● Prompt: Across all the records, filter for lines with the word "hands" and copy them.

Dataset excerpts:
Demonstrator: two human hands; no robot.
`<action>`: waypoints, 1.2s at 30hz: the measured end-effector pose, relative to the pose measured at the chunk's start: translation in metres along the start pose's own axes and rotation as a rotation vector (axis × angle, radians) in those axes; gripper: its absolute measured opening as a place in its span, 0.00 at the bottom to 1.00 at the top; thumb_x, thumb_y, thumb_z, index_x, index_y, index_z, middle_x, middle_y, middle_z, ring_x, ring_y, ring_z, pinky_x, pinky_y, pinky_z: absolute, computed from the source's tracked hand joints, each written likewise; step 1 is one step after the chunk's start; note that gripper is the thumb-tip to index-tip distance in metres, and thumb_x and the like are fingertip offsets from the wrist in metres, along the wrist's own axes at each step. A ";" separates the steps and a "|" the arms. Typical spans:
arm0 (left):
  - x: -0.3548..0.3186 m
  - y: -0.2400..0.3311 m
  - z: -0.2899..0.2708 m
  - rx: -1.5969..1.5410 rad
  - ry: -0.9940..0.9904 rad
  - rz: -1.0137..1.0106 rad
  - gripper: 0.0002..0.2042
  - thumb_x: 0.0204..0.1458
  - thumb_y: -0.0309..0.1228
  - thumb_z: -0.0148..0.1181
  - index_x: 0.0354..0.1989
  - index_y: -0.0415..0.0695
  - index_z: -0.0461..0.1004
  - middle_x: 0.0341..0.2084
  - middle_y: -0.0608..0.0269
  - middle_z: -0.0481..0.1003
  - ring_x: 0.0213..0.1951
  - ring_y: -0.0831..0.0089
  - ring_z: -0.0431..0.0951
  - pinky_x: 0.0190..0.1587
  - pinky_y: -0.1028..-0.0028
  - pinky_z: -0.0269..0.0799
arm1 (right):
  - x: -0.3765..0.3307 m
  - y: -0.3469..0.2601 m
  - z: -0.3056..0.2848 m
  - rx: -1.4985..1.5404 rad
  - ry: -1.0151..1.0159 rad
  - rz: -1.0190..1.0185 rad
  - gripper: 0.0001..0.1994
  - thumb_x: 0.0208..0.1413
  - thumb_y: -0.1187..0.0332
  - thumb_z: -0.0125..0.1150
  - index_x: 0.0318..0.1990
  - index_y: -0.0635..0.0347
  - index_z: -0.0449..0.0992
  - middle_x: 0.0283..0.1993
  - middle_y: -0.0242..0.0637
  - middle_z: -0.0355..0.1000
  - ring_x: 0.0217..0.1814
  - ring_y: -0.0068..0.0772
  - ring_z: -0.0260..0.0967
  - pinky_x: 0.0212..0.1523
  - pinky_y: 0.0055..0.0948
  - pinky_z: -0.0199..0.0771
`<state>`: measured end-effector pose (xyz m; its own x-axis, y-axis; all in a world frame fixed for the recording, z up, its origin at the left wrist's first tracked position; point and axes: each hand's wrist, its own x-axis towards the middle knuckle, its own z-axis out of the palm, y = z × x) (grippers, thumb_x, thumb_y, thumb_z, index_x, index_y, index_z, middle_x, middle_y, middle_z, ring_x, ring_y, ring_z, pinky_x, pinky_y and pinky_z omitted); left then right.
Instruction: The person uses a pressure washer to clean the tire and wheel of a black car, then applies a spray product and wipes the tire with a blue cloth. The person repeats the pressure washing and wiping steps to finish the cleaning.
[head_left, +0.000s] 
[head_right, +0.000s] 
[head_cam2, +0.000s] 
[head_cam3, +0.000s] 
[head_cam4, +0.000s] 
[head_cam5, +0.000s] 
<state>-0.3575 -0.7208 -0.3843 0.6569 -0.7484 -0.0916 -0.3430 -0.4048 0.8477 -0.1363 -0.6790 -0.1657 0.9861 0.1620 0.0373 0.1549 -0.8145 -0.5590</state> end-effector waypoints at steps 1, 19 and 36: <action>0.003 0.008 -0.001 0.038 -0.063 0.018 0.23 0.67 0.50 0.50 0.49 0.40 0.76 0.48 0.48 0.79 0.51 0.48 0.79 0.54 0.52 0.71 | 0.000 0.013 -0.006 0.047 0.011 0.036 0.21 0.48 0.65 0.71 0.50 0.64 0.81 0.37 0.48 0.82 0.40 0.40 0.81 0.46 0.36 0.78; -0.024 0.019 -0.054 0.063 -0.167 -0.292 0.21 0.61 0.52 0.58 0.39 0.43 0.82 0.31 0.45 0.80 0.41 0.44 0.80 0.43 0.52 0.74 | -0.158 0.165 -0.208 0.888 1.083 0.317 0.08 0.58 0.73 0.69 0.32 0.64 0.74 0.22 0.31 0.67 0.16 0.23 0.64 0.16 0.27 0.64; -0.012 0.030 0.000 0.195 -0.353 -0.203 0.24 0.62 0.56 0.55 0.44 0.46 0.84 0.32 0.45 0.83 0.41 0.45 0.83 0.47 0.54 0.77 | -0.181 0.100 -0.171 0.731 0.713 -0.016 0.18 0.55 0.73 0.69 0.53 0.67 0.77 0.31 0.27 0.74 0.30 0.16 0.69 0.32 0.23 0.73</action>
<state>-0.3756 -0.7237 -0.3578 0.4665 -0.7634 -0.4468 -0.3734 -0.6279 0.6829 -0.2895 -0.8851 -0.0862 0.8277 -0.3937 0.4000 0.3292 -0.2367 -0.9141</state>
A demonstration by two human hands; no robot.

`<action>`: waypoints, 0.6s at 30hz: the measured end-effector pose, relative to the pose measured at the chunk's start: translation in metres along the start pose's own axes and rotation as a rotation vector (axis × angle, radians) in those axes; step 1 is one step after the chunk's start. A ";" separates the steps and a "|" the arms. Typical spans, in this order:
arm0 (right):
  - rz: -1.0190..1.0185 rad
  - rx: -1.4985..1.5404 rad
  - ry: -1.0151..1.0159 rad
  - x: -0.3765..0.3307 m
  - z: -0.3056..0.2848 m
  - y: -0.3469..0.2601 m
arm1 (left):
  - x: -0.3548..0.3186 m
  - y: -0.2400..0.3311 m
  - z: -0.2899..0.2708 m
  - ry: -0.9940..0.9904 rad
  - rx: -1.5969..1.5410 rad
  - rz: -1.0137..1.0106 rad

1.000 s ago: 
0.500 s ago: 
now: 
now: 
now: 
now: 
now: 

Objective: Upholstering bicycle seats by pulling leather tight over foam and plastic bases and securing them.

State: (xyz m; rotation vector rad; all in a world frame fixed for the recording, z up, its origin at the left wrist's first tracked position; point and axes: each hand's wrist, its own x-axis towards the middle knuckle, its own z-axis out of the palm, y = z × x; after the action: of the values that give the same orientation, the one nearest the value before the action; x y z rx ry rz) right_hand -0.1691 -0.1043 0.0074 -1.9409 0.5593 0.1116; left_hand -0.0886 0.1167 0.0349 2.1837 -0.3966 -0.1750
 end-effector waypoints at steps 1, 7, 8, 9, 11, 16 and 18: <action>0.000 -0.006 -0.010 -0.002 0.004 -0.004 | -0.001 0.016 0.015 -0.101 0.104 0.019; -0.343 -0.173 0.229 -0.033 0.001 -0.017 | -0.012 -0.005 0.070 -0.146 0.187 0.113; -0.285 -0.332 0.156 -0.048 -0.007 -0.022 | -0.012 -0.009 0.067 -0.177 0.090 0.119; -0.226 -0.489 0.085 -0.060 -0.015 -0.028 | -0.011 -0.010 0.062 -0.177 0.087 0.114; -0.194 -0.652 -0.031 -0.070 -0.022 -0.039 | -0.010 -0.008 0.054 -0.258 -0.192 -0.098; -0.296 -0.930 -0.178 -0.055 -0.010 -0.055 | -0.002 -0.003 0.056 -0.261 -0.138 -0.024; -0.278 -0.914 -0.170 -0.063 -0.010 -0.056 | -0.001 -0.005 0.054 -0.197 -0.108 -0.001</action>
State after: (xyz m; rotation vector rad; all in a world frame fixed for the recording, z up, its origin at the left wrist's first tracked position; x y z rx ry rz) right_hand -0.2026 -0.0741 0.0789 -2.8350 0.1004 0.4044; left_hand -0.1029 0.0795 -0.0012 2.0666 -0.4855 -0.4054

● Your solution:
Demonstrator: two human hands; no robot.
A demonstration by two human hands; no robot.

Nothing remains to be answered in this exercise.